WORK INSTRUCTIONS
Starting at the first line of the data below, write out each line exactly until you reach the line containing "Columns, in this", and include that line too.

━━ MATERIAL FOR THIS TASK

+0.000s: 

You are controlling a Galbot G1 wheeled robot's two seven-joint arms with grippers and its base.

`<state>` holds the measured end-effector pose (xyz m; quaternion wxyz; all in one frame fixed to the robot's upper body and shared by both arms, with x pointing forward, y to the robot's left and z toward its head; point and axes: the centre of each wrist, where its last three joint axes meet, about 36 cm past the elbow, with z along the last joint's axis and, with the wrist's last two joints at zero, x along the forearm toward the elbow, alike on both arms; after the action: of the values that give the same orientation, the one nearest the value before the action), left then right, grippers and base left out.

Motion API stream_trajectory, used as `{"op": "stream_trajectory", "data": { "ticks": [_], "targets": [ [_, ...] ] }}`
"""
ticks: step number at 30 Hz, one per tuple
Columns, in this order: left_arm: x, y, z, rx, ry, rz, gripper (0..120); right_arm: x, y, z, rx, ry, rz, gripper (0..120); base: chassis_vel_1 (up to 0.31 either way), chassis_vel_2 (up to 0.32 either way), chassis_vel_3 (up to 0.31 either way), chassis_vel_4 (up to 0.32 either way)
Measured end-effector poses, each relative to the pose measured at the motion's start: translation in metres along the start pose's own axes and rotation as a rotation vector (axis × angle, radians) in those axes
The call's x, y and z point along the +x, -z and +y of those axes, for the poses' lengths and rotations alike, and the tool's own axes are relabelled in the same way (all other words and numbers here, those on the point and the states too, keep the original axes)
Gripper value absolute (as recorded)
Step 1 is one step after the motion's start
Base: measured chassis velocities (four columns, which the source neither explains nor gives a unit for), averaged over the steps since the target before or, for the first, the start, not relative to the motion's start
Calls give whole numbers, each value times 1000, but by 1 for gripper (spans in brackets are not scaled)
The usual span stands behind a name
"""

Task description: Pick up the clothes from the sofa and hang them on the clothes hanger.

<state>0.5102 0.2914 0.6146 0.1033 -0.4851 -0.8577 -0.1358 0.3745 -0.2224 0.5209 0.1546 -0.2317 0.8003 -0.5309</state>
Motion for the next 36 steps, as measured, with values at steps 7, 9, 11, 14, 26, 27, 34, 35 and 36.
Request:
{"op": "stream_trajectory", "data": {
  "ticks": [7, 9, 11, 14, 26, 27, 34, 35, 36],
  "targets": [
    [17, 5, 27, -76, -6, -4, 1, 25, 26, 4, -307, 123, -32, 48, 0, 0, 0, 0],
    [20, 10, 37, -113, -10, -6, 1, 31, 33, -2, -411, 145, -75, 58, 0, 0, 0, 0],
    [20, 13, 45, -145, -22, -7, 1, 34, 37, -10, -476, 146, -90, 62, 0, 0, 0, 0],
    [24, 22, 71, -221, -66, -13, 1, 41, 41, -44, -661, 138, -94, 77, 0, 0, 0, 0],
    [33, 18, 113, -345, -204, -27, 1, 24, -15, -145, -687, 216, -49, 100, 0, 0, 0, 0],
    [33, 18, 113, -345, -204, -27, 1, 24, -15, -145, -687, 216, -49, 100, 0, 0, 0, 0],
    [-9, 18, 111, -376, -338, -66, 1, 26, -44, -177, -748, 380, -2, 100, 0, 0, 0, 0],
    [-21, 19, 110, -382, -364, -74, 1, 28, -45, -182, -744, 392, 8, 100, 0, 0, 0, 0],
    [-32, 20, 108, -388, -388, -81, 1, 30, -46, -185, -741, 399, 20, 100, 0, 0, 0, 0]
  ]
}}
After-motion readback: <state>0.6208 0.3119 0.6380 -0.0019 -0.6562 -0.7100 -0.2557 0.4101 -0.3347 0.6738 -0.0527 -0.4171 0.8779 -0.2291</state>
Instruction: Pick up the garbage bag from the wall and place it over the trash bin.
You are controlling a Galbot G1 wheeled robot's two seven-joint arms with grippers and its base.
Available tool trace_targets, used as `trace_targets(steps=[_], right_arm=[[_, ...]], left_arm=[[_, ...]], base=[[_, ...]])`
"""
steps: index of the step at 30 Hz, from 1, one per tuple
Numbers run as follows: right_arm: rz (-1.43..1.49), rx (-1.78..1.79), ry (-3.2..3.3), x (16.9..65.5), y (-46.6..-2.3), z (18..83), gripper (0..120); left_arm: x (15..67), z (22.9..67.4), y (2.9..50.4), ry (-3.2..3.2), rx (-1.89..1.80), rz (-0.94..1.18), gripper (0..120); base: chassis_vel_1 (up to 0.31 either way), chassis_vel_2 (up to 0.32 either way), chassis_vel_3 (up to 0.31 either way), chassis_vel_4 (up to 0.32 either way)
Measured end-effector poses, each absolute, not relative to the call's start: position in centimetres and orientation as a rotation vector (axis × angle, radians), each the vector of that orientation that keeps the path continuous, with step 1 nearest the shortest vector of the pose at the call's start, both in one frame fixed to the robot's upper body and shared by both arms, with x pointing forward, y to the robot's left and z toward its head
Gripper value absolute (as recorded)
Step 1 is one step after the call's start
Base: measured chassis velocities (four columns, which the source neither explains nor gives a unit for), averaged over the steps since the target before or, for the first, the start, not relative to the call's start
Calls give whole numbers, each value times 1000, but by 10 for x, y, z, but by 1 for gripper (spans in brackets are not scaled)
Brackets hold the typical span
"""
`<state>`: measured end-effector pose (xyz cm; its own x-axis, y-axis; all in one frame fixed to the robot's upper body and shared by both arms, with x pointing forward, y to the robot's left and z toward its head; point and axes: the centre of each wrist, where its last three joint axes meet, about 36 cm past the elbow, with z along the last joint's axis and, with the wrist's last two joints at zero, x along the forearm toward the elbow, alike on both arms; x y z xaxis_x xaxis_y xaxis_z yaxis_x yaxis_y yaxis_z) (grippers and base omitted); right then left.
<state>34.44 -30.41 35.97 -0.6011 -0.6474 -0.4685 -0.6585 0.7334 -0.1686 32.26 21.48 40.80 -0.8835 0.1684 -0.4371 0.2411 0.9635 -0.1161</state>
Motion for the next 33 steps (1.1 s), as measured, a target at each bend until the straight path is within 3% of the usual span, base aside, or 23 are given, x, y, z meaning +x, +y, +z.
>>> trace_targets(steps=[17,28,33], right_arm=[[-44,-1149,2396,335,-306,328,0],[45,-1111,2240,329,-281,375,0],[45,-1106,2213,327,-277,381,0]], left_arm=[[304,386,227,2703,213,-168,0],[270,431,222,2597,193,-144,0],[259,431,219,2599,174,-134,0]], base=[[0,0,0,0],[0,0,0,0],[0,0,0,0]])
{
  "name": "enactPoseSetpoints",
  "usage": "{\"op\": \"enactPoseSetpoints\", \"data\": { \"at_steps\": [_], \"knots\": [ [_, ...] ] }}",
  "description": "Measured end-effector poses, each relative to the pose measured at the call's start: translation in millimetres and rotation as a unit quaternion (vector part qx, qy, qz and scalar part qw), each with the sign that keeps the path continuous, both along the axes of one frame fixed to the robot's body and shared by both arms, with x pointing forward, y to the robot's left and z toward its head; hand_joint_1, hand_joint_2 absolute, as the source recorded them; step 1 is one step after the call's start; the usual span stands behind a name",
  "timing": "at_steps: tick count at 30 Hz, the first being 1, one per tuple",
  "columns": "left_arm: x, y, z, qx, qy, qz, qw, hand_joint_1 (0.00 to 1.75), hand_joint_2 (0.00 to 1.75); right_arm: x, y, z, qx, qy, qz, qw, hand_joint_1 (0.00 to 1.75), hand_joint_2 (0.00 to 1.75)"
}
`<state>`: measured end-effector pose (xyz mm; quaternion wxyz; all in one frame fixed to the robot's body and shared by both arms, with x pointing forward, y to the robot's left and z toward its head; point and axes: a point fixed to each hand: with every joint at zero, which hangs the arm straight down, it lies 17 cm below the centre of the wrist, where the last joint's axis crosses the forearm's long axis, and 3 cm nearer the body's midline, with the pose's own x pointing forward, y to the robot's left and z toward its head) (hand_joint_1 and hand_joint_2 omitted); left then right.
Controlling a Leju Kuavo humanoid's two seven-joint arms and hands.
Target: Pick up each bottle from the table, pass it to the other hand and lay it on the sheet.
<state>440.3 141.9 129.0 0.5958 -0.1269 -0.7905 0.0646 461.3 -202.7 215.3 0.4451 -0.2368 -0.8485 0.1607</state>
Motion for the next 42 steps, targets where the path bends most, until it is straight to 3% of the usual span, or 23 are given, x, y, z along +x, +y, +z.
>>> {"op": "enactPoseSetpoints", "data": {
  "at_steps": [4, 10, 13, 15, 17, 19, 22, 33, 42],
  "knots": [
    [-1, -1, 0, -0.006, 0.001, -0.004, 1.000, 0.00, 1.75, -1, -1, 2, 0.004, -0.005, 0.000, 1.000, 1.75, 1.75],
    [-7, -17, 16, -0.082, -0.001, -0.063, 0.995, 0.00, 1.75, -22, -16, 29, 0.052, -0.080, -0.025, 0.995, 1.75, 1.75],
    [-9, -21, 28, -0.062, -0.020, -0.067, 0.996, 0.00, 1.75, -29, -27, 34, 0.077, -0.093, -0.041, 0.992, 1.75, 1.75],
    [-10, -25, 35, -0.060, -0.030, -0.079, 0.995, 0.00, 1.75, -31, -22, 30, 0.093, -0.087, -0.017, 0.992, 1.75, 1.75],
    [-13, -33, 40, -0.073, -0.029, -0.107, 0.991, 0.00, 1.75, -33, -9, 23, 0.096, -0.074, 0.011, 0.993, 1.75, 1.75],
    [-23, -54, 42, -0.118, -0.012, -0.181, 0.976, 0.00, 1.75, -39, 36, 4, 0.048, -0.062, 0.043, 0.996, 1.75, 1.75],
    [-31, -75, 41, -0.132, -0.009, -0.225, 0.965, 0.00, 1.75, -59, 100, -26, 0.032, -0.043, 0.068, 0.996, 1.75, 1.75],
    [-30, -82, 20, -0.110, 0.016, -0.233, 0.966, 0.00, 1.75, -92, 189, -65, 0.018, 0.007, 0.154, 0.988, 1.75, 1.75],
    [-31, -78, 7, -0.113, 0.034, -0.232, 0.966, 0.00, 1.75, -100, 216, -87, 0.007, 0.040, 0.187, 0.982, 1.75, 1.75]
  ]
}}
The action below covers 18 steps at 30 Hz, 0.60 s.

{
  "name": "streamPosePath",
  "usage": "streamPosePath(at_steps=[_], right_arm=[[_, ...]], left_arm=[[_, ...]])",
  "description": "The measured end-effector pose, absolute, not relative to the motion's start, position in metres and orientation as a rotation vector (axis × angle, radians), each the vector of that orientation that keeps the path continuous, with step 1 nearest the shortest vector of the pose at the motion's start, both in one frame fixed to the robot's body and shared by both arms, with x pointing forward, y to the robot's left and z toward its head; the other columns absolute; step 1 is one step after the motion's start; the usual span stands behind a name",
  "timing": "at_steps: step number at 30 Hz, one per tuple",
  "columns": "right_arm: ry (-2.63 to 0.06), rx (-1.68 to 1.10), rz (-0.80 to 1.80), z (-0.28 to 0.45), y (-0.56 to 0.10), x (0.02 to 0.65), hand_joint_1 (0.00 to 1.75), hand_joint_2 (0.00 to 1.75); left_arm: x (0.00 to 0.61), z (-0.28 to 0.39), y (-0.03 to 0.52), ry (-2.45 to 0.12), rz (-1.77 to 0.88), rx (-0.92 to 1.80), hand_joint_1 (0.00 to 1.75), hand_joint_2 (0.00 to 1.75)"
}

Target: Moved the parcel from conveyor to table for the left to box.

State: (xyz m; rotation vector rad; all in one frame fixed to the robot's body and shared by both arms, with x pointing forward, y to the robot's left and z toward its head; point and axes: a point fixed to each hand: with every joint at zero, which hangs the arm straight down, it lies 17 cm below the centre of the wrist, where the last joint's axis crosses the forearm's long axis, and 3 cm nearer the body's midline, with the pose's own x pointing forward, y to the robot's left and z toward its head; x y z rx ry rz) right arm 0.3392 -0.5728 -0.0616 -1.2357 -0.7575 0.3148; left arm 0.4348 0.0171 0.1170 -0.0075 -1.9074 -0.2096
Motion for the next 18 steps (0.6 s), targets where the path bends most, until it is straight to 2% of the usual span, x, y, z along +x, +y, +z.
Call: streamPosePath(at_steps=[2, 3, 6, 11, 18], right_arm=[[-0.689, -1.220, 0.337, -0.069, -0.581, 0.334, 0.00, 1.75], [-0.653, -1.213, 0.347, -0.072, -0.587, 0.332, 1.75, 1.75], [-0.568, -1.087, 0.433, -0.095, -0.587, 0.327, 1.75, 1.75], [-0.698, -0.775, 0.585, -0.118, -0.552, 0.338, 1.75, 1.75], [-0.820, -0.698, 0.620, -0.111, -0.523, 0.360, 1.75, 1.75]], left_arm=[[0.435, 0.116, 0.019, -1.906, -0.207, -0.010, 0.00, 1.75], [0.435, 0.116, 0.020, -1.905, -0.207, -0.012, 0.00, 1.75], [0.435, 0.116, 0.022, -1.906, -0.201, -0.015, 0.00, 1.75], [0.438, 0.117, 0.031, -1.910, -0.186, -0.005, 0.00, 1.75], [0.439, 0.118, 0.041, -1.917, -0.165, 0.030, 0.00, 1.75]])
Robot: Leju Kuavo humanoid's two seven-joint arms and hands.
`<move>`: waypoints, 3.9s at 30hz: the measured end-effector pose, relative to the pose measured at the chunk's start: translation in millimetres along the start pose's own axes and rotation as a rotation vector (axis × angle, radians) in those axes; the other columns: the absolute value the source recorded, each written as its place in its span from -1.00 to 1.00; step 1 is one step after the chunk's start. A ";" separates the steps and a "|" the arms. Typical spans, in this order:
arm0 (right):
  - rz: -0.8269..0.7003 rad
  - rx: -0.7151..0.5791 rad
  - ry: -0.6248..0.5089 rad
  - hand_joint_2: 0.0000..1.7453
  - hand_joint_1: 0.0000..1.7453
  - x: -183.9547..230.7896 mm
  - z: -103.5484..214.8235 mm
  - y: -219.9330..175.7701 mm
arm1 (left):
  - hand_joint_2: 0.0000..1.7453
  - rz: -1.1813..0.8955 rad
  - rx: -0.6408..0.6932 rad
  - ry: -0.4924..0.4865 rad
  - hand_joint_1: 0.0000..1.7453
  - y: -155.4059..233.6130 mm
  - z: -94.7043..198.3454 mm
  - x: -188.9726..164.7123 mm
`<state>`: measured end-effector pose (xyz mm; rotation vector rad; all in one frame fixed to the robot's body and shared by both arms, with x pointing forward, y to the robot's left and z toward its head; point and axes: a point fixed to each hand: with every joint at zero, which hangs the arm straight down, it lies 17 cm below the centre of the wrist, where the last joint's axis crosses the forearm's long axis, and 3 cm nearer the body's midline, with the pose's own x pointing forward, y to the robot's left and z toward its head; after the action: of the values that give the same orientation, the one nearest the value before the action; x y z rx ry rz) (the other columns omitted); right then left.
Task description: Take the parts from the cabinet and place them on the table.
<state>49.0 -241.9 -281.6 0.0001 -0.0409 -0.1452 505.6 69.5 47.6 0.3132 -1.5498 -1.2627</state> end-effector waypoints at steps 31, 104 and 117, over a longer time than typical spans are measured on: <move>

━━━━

TASK OUTPUT
+0.000s: 

You are controlling a Galbot G1 wheeled robot's two seven-joint arms with grippers and its base.

`<state>` holds the measured end-effector pose (xyz m; quaternion wxyz; all in one frame fixed to the robot's upper body and shared by both arms, with x pointing forward, y to the robot's left and z toward its head; point and axes: the centre of each wrist, where its last three joint axes meet, about 36 cm past the elbow, with z along the last joint's axis and, with the wrist's last two joints at zero, x along the forearm toward the elbow, alike on both arms; after the action: of the values that give the same orientation, the one nearest the value before the action), left then right, grippers and base left out.

Motion API stream_trajectory, used as `{"op": "stream_trajectory", "data": { "ticks": [_], "targets": [ [_, ...] ] }}`
"""
ticks: step number at 30 Hz, one per tuple
Columns, in this order: left_arm: x, y, z, rx, ry, rz, gripper (0..120); right_arm: x, y, z, rx, ry, rz, gripper (0..120); base: chassis_vel_1 (up to 0.31 either way), chassis_vel_2 (up to 0.32 either way), chassis_vel_3 (up to 0.31 either way), chassis_vel_4 (up to 0.32 either way)

That was the complete answer.